_Task brief_: Output only the stretch of the listing that starts at the line containing "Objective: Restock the" and ends at the line containing "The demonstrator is", reproduced exactly with both ends.

===== Supplied data

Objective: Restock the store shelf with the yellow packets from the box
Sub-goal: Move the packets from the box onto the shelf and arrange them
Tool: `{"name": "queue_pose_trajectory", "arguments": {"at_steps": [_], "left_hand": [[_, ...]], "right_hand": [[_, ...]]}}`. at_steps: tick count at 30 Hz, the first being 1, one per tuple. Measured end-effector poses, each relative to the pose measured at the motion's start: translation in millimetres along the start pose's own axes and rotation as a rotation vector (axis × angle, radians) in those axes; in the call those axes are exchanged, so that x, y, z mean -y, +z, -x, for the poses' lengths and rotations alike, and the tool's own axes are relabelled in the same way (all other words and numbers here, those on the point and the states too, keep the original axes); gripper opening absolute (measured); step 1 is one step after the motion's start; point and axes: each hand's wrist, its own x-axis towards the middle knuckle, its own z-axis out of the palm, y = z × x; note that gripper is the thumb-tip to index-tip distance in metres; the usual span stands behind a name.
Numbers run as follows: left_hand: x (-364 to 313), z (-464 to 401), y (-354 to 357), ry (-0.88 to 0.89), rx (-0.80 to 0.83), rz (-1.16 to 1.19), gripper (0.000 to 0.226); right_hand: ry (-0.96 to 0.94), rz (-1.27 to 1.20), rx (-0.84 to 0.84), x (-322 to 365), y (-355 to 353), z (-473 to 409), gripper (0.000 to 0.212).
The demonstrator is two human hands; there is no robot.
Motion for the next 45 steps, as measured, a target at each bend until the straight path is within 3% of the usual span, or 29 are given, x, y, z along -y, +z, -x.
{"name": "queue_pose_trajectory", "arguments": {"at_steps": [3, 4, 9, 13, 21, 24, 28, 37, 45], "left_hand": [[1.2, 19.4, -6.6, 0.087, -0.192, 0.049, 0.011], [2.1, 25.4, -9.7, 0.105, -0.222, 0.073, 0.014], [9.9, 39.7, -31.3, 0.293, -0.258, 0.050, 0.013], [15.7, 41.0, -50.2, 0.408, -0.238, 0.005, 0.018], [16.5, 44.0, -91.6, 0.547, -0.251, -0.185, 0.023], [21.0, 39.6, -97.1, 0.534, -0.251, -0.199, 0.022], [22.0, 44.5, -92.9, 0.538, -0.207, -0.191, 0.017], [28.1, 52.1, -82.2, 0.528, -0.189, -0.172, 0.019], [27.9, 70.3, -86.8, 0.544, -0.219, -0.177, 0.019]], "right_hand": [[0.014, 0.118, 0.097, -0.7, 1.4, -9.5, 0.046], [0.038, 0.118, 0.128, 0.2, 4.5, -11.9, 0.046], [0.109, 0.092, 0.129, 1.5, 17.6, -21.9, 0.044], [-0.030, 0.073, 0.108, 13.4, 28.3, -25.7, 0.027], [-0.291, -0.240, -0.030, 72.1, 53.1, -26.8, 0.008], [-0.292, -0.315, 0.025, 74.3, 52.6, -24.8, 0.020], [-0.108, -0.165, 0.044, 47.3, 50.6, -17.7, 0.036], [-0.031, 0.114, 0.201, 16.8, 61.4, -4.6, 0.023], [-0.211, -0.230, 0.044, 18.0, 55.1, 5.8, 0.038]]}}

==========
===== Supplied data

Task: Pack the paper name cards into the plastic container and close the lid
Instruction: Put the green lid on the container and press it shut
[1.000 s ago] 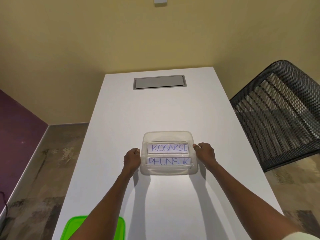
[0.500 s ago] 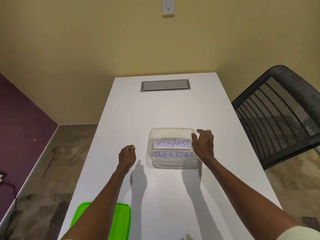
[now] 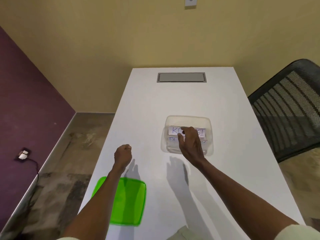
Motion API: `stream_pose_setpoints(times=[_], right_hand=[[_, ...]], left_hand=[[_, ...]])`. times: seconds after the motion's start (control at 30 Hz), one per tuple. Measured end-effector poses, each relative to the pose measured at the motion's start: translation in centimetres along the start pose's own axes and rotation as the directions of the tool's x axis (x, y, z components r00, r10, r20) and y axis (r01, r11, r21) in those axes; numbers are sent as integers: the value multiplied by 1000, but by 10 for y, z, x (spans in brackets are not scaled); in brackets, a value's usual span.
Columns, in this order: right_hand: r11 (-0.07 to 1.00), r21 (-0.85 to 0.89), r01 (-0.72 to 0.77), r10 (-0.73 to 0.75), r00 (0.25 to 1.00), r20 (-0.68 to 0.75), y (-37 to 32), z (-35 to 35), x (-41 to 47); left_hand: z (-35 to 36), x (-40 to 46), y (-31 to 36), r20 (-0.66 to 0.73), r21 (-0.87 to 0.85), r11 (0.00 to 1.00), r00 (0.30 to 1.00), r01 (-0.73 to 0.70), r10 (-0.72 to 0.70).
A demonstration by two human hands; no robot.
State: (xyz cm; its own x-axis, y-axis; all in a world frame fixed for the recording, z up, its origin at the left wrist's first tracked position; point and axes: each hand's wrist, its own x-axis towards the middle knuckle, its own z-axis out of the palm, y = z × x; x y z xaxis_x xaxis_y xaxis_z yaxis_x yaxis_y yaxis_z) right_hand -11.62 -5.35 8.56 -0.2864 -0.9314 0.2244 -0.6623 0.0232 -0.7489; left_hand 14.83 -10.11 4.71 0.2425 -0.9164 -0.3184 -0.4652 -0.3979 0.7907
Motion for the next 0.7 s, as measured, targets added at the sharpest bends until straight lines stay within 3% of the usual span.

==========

_Response to the task_:
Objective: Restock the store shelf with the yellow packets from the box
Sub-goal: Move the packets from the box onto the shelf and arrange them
Tool: `{"name": "queue_pose_trajectory", "arguments": {"at_steps": [_], "left_hand": [[_, ...]], "right_hand": [[_, ...]]}}`. at_steps: tick count at 30 Hz, the first being 1, one per tuple. Measured end-effector poses, each relative to the pose measured at the motion's start: translation in millimetres along the start pose's own axes and rotation as a rotation vector (axis × angle, radians) in those axes; in the call those axes are exchanged, so that x, y, z mean -y, +z, -x, for the poses' lengths and rotations alike, and the tool's own axes are relabelled in the same way (all other words and numbers here, those on the point and the states too, keep the original axes); gripper opening absolute (measured); step 1 is one step after the motion's start; point and axes: each hand's wrist, its own x-axis towards the middle knuckle, its own z-axis out of the palm, y = z × x; note that gripper is the thumb-tip to index-tip distance in metres; the usual span stands behind a name.
Numbers run as follows: left_hand: x (-364 to 313), z (-464 to 401), y (-354 to 357), ry (-0.88 to 0.89), rx (-0.80 to 0.83), rz (-1.16 to 1.19), gripper (0.000 to 0.226); right_hand: ry (-0.96 to 0.94), rz (-1.27 to 1.20), rx (-0.84 to 0.84), x (-322 to 365), y (-355 to 353), z (-473 to 409), gripper (0.000 to 0.212).
The demonstrator is two human hands; there is no robot.

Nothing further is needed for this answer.